Formato: Online Artículo Texto
Lenguaje:English
Publicado: Frontiers Media S.A. 2012
Materias:
Acceso en línea:https://www.ncbi.nlm.nih.gov/pmc/articles/PMC3349234/
https://www.ncbi.nlm.nih.gov/pubmed/22590454
http://dx.doi.org/10.3389/fncel.2012.00022
Descripción
Sumario:In neonatal jaundice, high levels of unconjugated bilirubin (UCB) may induce neurological dysfunction (BIND). Recently, it was observed that UCB induces alterations on brain microvasculature, which may facilitate its entrance into the brain, but little is known about the steps involved. To evaluate if UCB damages the integrity of human brain microvascular endothelial cells (HBMECs), we used 50 or 100 μM UCB plus human serum albumin, to mimic the neuropathological conditions where levels of UCB free species correspond to moderate and severe neonatal jaundice, respectively.
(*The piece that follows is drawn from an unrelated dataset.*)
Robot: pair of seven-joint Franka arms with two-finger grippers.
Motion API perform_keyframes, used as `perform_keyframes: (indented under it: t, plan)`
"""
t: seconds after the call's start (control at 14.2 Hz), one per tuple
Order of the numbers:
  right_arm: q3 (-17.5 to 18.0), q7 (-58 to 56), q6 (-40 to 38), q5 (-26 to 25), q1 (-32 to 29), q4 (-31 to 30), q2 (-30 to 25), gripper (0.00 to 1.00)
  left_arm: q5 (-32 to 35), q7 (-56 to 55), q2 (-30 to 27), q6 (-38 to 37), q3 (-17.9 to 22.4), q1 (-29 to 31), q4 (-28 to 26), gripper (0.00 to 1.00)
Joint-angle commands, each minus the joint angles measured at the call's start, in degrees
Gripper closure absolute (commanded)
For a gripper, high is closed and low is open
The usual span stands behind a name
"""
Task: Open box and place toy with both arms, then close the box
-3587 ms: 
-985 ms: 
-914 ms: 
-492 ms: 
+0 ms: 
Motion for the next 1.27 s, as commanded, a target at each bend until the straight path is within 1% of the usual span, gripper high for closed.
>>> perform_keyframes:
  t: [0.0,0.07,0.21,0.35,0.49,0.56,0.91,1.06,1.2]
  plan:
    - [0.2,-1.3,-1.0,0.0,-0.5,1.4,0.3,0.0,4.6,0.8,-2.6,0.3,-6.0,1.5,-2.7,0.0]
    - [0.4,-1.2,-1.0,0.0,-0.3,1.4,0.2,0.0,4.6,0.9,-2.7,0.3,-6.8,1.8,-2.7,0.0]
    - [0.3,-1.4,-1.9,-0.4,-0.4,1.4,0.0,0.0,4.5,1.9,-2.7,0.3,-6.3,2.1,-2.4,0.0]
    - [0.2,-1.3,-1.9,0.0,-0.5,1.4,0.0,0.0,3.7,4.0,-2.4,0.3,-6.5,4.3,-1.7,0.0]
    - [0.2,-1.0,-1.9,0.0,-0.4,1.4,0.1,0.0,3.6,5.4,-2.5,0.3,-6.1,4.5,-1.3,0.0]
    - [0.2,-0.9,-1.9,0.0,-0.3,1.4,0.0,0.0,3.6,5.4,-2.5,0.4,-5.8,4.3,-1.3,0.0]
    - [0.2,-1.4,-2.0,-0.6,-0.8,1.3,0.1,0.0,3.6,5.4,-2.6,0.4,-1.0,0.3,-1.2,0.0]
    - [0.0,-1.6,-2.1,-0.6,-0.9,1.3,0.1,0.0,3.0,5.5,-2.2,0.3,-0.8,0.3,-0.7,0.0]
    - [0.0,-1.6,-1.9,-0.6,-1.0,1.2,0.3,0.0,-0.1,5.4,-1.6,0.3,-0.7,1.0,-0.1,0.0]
Our results point to a biphasic response of HBMEC to UCB depending on time of exposure. The early response includes increased number of caveolae and caveolin-1 expression, as well as upregulation of vascular endothelial growth factor (VEGF) and its receptor 2 (VEGFR-2) with no alterations of the paracellular permeability. In contrast, effects by sustained hyperbilirubinemia are the reduction in zonula occludens (ZO)-1 and β-catenin levels and thus of tight junctions (TJ) strands and cell-to-cell contacts. In addition, reduction of the transendothelial electrical resistance (TEER) and increased paracellular permeability are observed, revealing loss of the barrier properties. The 72 h of HBMEC exposure to UCB triggers a cell response to the stressful stimulus evidenced by increased autophagy. In this later condition, the UCB intracellular content and the detachment of both viable and non-viable cells are increased. These findings contribute to understand why the duration of hyperbilirubinemia is considered one of the risk factors of BIND. Indeed, facilitated brain entrance of the free UCB species will favor its parenchymal accumulation and neurological dysfunction.